MAR may occur at any position in the data matrix, thus, we generated 100 modified real datasets, including different MAR positions of the data matrix, to measure the performance of different missing imputation techniques. To compute the performance of various missing imputation methods through MER and AUC using the classification technique, we divided the dataset into two parts: the test dataset and the training dataset. To reduce the sampling error during the calculation of MER and AUC, we generated 100 training datasets and 100 test datasets for each case and computed the average MER and AUC for measuring the performance of different missing imputation methods. The detailed calculation procedure of different performance measures calculated by different missing imputation methods for the artificial dataset is shown in the Supplementary Information in Fig. S4 and Fig. S12. As well, information for the artificial dataset is presented in Fig. 5. We calculated the execution time (speed of execution) for different methods, including the proposed method, for different numbers of metabolites and samples (Supplementary Information Table S10). The URL of the R package and the user manual of our proposed method are https://github.com/NishithPaul/tWLSA.

Conclusion

The Selection of the missing imputation method affects consecutive metabolomics data analysis.
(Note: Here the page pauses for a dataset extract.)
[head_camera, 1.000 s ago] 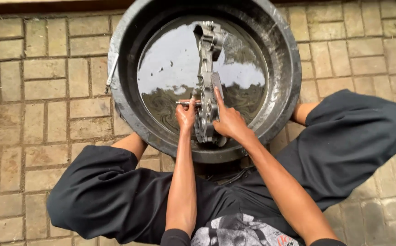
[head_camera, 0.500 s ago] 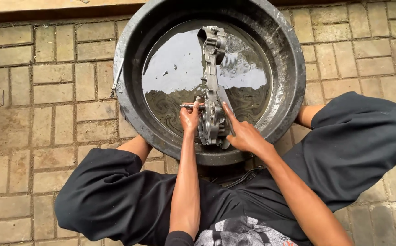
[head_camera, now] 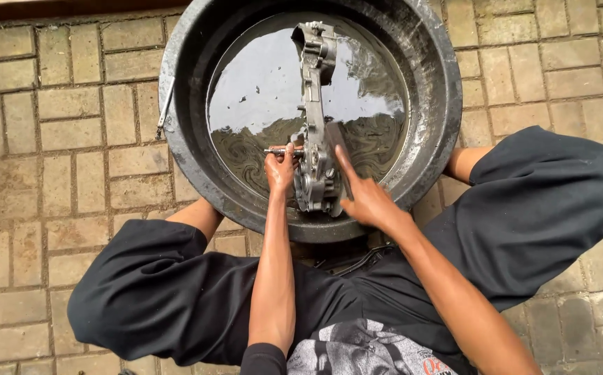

Moreover, metabolomics data generated from different platforms often contain missing values and outliers. Thus, in this study, we developed a new outlier-robust kernel-weight-based two-way alternating weighted least square approach for imputing missing values. We also measured the performance of our proposed KMI technique compared to the existing conventional methods (zero, mean, median, half of the minimum value, kNN, BPCA, PPCA, EM-PCA, and RF imputations) and recently developed missing imputation methods (GSimp, QRILC, BayesMetab, rmiMAE, and MICE) through both artificial and real metabolomics data analysis. Based on our computational results, the presently developed missing value imputation method is better than the existing missing value imputation methods in both the absence and presence of outliers. For this reason, our recommendation is to apply our proposed two-way kernel weighted least square-based missing value imputation method instead of existing missing imputation methods to substitute the missing values in metabolomics datasets for consecutive univariate, multivariate, and exploratory metabolomics data analysis.